• What you are asked to do:
From the entries below, extract every line that includes the word "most".

*** Opening Supplied records ***

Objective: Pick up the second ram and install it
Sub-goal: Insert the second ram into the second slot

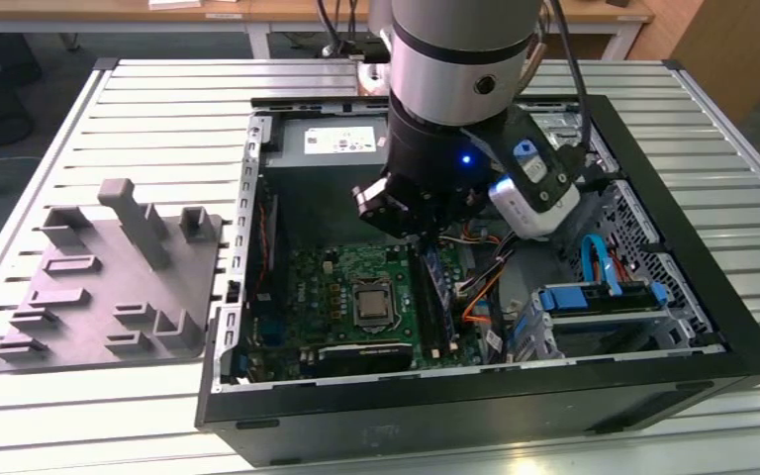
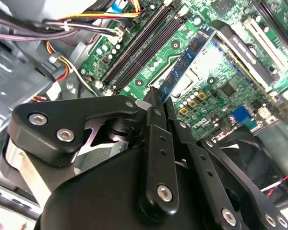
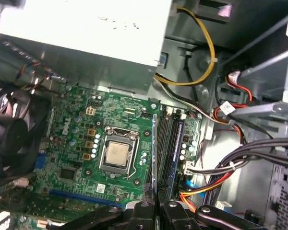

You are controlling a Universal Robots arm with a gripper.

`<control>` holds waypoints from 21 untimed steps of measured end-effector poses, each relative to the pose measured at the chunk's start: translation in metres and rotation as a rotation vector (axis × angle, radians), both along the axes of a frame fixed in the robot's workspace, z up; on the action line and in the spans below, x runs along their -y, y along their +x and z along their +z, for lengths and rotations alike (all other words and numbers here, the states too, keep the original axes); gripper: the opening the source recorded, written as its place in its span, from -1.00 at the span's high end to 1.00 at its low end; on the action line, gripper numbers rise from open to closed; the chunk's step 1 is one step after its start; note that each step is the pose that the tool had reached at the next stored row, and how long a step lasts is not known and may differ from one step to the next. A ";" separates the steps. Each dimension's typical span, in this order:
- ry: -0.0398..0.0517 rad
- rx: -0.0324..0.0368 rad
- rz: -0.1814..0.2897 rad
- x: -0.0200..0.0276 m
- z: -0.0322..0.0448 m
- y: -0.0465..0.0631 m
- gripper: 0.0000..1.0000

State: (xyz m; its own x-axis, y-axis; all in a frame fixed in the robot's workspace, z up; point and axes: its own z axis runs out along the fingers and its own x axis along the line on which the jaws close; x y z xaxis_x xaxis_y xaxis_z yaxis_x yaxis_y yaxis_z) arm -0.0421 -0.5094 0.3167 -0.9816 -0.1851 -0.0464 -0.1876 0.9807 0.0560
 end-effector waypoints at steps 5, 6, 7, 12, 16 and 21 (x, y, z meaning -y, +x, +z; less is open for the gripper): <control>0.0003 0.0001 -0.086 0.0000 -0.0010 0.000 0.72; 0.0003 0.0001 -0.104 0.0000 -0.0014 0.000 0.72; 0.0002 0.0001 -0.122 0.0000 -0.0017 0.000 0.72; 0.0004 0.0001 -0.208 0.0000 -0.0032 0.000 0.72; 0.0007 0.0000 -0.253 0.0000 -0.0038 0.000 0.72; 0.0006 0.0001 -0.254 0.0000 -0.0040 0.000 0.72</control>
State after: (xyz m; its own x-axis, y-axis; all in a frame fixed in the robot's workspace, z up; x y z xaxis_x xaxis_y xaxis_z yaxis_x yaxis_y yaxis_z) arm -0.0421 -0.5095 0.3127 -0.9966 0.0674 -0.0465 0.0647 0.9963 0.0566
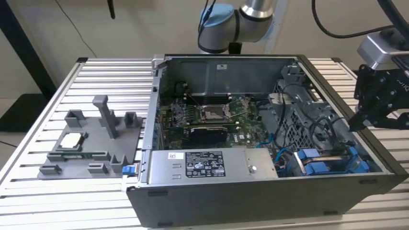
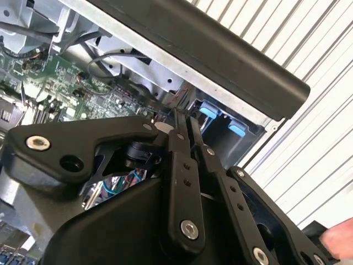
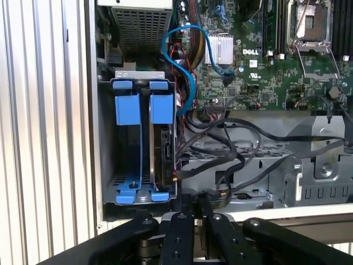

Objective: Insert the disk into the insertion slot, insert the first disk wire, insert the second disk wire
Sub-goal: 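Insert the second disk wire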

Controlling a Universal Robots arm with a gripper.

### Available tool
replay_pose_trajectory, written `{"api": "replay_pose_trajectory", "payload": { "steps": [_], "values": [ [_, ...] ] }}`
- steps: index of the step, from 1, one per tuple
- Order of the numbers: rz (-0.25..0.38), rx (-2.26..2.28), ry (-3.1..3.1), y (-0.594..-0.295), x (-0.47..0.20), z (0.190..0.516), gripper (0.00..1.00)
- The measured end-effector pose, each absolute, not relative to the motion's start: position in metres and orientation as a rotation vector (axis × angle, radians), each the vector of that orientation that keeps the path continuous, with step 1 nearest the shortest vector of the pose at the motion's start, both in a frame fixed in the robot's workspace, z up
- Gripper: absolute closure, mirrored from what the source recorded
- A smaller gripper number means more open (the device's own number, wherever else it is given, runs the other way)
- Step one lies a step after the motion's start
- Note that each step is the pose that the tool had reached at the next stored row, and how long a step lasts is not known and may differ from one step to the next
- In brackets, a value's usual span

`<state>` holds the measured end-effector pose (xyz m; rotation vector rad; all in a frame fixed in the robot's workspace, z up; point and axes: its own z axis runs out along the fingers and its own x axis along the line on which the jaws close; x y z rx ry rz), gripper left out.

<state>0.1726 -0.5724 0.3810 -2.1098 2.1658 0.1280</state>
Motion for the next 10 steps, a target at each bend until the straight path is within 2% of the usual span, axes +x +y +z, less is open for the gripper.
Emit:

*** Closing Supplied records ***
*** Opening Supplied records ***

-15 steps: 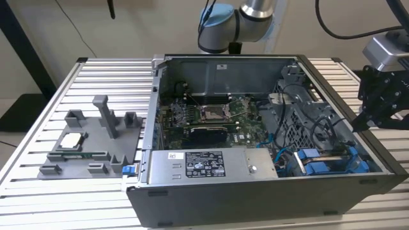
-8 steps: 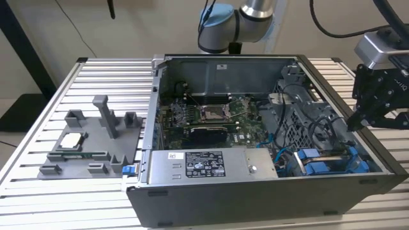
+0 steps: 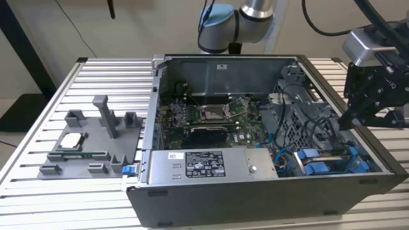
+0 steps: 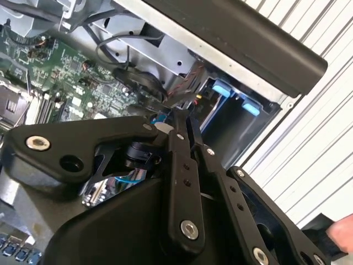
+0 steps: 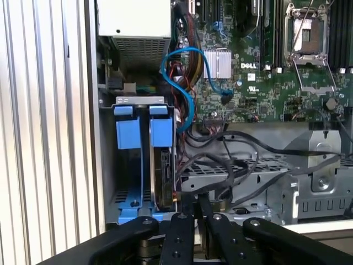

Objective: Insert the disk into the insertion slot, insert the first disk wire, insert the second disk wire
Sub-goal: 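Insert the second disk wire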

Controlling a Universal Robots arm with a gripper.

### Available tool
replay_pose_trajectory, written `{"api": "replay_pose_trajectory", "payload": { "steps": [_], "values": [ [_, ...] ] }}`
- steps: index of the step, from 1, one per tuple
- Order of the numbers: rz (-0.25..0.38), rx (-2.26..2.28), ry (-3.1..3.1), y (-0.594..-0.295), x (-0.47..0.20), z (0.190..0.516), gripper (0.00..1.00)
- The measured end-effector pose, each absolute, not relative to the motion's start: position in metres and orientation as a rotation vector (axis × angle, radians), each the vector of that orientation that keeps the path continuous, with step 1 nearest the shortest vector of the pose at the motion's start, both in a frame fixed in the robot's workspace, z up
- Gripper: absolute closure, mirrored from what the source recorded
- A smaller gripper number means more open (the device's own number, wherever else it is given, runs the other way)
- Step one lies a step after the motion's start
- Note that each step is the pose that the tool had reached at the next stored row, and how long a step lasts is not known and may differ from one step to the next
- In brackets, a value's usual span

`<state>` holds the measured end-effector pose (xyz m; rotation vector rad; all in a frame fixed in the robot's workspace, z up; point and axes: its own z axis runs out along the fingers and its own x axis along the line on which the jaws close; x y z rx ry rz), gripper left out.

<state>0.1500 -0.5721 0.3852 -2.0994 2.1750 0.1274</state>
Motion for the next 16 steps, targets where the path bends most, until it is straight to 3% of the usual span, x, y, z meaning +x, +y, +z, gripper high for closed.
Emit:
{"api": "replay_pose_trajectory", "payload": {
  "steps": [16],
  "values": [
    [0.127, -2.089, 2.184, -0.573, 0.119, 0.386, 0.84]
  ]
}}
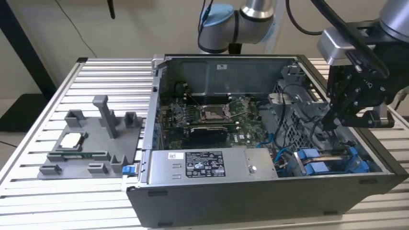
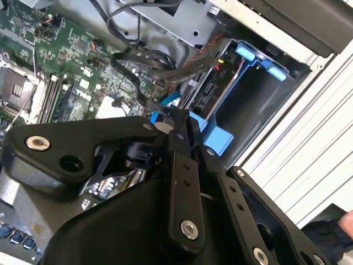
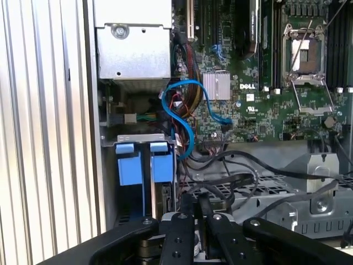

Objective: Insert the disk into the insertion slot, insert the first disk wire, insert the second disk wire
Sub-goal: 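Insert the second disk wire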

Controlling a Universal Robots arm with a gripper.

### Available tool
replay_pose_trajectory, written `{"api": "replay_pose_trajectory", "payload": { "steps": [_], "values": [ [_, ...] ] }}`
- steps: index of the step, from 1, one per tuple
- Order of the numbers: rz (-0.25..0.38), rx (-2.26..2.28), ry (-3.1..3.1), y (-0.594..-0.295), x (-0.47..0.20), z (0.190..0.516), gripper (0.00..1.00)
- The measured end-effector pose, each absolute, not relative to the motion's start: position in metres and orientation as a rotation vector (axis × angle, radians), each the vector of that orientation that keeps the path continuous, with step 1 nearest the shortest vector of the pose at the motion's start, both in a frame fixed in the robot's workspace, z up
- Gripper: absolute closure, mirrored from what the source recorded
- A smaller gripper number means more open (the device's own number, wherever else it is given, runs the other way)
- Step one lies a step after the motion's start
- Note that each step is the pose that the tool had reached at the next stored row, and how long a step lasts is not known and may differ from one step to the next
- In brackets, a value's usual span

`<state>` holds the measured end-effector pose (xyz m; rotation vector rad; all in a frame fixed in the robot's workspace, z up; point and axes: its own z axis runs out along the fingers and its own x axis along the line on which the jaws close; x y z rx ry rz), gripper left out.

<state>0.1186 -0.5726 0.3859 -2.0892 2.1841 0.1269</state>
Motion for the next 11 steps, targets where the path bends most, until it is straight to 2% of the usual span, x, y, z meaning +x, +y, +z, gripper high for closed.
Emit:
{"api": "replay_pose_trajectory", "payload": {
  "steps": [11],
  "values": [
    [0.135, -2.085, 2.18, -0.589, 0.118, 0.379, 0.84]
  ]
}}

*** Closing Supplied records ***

• Task output:
Motion for the next 16 steps, targets where the path bends most, until it is straight to 3% of the usual span, x, y, z meaning +x, +y, +z, gripper high for closed.
Motion for the next 11 steps, targets where the path bends most, until it is straight to 2% of the usual span, x, y, z meaning +x, +y, +z, gripper high for closed.

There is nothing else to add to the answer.